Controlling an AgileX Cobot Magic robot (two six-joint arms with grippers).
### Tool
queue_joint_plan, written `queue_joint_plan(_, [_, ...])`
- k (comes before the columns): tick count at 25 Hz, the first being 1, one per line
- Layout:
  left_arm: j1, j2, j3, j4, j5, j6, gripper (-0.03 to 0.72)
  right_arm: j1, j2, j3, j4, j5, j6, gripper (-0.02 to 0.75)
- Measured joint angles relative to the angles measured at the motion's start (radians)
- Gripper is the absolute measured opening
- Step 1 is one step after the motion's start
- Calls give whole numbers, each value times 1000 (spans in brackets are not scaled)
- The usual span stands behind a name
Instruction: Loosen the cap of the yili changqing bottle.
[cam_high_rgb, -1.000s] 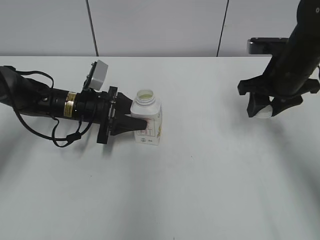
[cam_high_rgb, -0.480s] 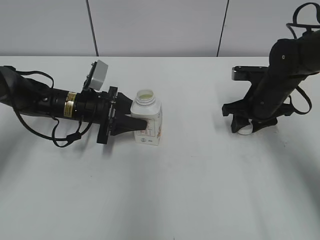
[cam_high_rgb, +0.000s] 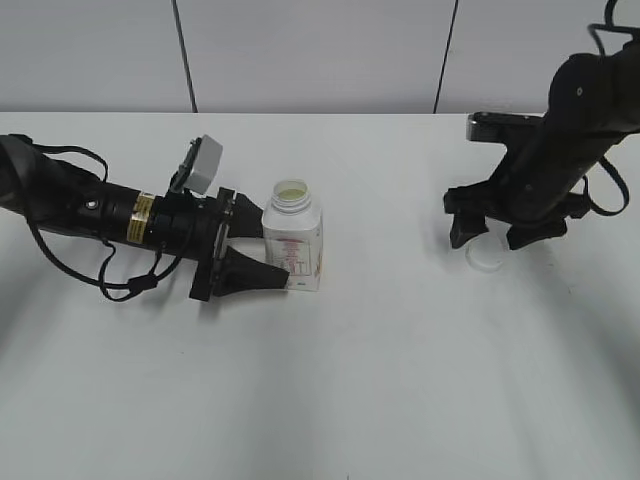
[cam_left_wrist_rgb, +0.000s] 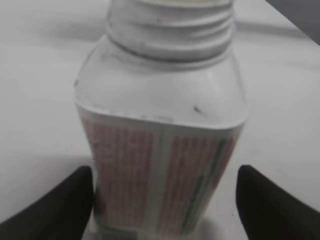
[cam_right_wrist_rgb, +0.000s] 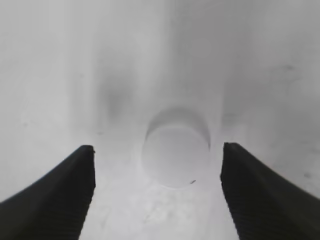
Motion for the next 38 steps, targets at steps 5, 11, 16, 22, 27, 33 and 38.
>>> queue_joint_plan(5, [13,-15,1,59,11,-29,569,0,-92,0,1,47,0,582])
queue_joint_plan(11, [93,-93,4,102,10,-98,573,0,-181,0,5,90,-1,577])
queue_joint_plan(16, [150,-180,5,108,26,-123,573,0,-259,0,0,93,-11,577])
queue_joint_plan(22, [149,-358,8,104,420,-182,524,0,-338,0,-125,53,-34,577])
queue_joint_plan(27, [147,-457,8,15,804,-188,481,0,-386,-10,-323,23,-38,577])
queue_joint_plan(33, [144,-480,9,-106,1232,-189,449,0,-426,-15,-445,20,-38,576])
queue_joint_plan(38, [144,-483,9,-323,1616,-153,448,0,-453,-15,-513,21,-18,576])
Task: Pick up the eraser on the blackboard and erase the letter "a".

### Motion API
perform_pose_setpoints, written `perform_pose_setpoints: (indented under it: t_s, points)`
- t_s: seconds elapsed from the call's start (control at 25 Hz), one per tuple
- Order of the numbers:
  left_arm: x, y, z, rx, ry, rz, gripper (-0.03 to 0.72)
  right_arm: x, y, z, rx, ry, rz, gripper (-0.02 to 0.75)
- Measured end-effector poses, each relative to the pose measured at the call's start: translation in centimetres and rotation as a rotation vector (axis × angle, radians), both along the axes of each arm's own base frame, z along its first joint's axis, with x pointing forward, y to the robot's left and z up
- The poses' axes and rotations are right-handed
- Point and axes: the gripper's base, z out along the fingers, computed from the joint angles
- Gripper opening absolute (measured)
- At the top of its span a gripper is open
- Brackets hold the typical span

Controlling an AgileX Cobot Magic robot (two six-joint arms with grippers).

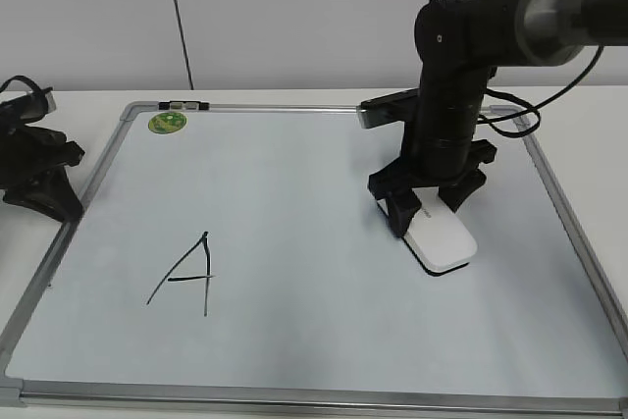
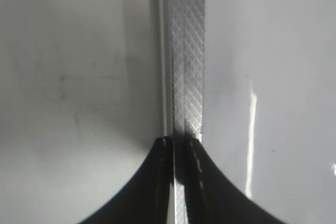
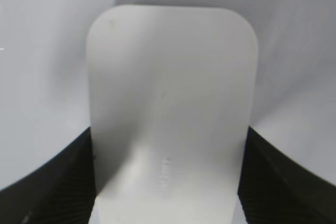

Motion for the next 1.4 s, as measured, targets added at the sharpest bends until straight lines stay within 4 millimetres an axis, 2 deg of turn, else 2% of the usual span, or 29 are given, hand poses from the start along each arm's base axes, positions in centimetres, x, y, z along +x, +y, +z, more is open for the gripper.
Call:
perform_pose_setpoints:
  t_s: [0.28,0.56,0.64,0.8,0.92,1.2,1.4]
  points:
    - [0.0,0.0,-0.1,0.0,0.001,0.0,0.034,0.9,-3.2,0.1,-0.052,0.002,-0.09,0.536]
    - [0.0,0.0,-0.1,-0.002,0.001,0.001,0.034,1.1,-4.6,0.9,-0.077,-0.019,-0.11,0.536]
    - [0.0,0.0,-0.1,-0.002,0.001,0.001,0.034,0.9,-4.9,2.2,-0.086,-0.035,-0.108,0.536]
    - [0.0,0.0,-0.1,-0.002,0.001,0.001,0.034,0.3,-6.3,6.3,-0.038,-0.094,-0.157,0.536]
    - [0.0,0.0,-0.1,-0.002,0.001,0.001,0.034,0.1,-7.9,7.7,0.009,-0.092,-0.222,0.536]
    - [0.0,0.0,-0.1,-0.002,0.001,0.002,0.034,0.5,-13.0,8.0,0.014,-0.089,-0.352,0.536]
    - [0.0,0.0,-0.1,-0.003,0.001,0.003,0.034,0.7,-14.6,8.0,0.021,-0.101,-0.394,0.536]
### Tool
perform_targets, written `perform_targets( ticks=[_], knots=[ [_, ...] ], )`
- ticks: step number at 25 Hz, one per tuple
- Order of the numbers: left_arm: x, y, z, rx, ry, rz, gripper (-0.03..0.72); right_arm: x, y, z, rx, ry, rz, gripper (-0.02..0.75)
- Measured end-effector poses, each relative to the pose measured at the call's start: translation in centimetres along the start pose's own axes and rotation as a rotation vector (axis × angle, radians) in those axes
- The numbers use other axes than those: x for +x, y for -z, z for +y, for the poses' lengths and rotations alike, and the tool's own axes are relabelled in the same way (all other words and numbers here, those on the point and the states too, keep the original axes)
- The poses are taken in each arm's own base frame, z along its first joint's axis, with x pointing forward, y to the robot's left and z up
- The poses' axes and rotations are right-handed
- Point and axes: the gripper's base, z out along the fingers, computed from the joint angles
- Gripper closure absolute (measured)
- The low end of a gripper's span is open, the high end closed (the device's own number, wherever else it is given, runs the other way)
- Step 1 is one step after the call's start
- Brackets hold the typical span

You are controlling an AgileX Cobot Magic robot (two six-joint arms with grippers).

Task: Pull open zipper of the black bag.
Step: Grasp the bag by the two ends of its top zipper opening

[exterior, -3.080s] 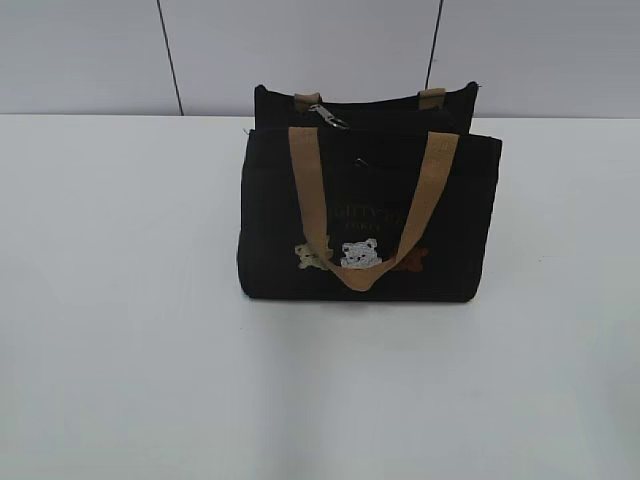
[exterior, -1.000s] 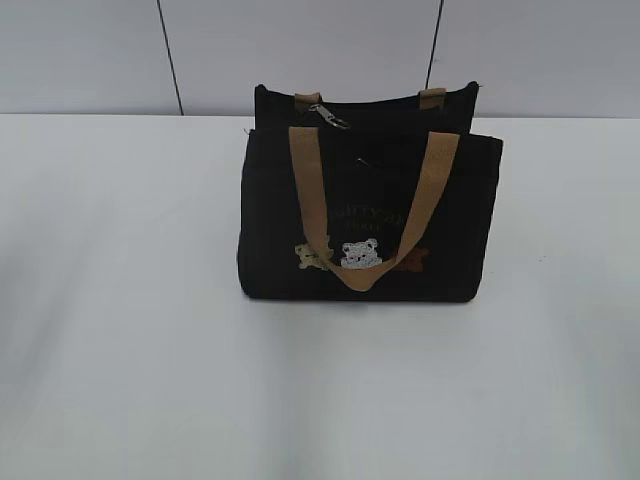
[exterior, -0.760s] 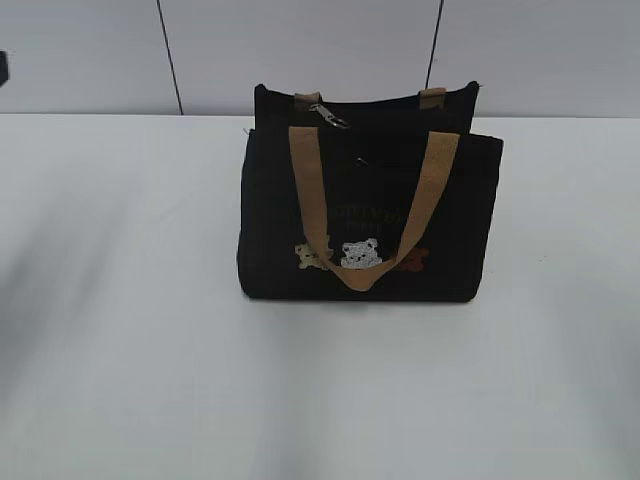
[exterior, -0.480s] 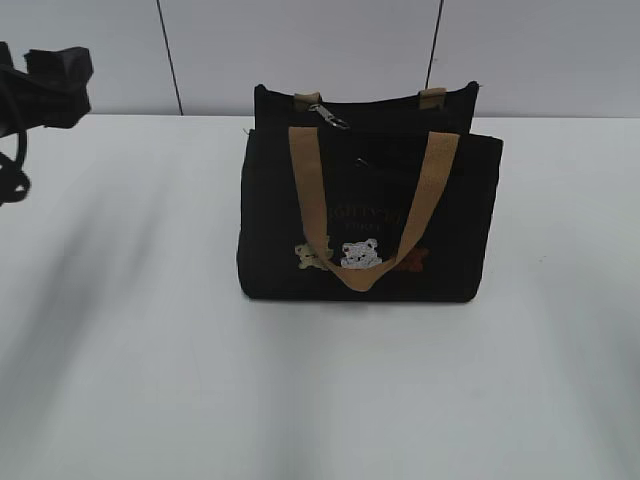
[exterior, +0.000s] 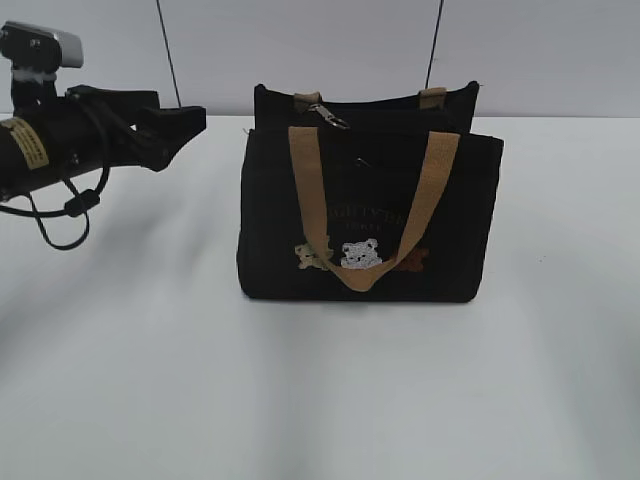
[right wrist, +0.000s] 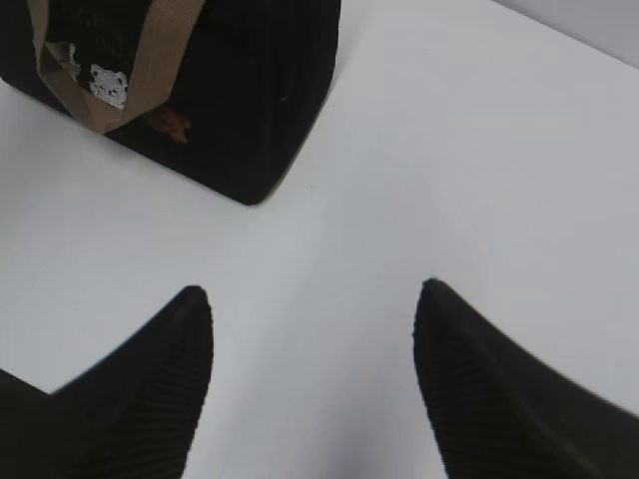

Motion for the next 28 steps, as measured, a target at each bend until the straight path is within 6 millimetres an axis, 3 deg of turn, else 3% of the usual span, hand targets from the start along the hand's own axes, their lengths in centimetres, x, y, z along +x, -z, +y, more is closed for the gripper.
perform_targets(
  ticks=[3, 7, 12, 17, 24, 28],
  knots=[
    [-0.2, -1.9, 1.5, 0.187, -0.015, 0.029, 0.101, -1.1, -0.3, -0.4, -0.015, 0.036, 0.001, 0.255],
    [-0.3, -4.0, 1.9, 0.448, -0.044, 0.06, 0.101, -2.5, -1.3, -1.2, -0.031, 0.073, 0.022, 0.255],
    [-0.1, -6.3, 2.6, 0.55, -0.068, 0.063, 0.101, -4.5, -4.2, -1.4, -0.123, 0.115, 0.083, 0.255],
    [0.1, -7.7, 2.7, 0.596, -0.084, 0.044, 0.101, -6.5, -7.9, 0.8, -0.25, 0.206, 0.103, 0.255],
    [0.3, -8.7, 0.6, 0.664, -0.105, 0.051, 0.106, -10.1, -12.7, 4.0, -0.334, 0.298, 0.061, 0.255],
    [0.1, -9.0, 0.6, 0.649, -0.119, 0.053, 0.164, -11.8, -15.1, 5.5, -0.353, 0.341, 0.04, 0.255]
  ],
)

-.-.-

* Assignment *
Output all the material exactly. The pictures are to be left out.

* Result *
Controlling an AgileX Cobot Magic robot (two six-joint arms with grippers).
### Tool
queue_joint_plan, written `queue_joint_plan(_, [_, ...])`
- k (comes before the columns): tick count at 25 Hz, the first being 1, one per line
- Layout:
  left_arm: j1, j2, j3, j4, j5, j6, gripper (-0.03 to 0.72)
  right_arm: j1, j2, j3, j4, j5, j6, gripper (-0.02 to 0.75)
- Measured joint angles relative to the angles measured at the motion's start (radians)
- Gripper is the absolute measured opening
- Step 1 is one step after the motion's start
- Calls give whole numbers, each value times 1000 (spans in brackets are not scaled)
- The usual span stands behind a name
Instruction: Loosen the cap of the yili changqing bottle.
[cam_high_rgb, -1.000s] 
[cam_high_rgb, -0.480s] 
[cam_high_rgb, +0.000s] 
[cam_left_wrist_rgb, +0.000s] 
[cam_right_wrist_rgb, +0.000s] 
Motion for the next 38 steps, targets at steps 5, 11, 16, 22, 27, 33 and 38.
>>> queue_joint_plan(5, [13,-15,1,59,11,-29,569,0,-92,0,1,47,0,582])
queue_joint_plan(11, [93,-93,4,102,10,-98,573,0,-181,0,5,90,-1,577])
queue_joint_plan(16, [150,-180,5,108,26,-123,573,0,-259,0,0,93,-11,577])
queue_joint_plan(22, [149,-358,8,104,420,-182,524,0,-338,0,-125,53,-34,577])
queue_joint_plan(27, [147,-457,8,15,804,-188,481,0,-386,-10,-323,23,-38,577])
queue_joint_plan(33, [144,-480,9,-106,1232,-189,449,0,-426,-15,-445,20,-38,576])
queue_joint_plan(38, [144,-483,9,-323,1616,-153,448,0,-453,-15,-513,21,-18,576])
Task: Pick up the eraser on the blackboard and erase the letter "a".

### Motion API
perform_pose_setpoints, written `perform_pose_setpoints: (indented under it: t_s, points)`
- t_s: seconds elapsed from the call's start (control at 25 Hz), one per tuple
- Order of the numbers:
  left_arm: x, y, z, rx, ry, rz, gripper (-0.03 to 0.72)
  right_arm: x, y, z, rx, ry, rz, gripper (-0.02 to 0.75)
- Measured end-effector poses, each relative to the pose measured at the call's start: translation in centimetres and rotation as a rotation vector (axis × angle, radians), both along the axes of each arm's own base frame, z along its first joint's axis, with x pointing forward, y to the robot's left and z up
- The poses' axes and rotations are right-handed
- Point and axes: the gripper's base, z out along the fingers, computed from the joint angles
- Gripper opening absolute (measured)
- At the top of its span a gripper is open
- Brackets hold the typical span

Controlling an AgileX Cobot Magic robot (two six-joint arms with grippers).


Motion for the next 1.4 s, as measured, targets added at the sharpest bends until straight lines stay within 4 millimetres an axis, 2 deg of turn, else 2% of the usual span, or 29 are given, hand poses from the start along each arm's base axes, positions in centimetres, x, y, z along +x, +y, +z, more is open for the gripper.
Call:
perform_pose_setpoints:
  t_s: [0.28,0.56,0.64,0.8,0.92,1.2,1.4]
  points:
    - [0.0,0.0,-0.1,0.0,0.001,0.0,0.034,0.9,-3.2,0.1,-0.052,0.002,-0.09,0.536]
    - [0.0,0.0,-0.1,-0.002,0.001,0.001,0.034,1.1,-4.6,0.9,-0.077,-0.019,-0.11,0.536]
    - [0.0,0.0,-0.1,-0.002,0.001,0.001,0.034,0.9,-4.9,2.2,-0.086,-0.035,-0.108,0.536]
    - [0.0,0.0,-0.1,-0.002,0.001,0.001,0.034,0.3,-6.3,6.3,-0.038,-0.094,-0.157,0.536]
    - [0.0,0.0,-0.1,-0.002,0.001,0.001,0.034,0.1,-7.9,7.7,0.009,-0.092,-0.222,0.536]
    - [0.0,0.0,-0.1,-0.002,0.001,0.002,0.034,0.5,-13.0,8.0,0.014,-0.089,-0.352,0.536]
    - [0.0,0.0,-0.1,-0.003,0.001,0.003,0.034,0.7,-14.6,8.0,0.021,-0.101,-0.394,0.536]
### Tool
perform_targets, written `perform_targets( ticks=[_], knots=[ [_, ...] ], )`
- ticks: step number at 25 Hz, one per tuple
- Order of the numbers: left_arm: x, y, z, rx, ry, rz, gripper (-0.03..0.72); right_arm: x, y, z, rx, ry, rz, gripper (-0.02..0.75)
- Measured end-effector poses, each relative to the pose measured at the call's start: translation in centimetres along the start pose's own axes and rotation as a rotation vector (axis × angle, radians) in those axes
- The numbers use other axes than those: x for +x, y for -z, z for +y, for the poses' lengths and rotations alike, and the tool's own axes are relabelled in the same way (all other words and numbers here, those on the point and the states too, keep the original axes)
- The poses are taken in each arm's own base frame, z along its first joint's axis, with x pointing forward, y to the robot's left and z up
- The poses' axes and rotations are right-handed
- Point and axes: the gripper's base, z out along the fingers, computed from the joint angles
- Gripper closure absolute (measured)
- The low end of a gripper's span is open, the high end closed (the device's own number, wherever else it is given, runs the other way)
- Step 1 is one step after the call's start
- Brackets hold the typical span

You are controlling an AgileX Cobot Magic robot (two six-joint arms with grippers).

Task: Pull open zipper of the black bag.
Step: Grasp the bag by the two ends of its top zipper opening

[exterior, -3.080s] 
[exterior, -1.000s] 
[exterior, -0.760s] 
[exterior, -0.480s] 
[exterior, +0.000s] 
[right wrist, +0.000s] 

Motion for the next 28 steps, as measured, a target at each bend until the straight path is within 6 millimetres an axis, 3 deg of turn, else 3% of the usual span, hand targets from the start along the hand's own axes, their lengths in centimetres, x, y, z along +x, -z, +y, more is closed for the gripper.
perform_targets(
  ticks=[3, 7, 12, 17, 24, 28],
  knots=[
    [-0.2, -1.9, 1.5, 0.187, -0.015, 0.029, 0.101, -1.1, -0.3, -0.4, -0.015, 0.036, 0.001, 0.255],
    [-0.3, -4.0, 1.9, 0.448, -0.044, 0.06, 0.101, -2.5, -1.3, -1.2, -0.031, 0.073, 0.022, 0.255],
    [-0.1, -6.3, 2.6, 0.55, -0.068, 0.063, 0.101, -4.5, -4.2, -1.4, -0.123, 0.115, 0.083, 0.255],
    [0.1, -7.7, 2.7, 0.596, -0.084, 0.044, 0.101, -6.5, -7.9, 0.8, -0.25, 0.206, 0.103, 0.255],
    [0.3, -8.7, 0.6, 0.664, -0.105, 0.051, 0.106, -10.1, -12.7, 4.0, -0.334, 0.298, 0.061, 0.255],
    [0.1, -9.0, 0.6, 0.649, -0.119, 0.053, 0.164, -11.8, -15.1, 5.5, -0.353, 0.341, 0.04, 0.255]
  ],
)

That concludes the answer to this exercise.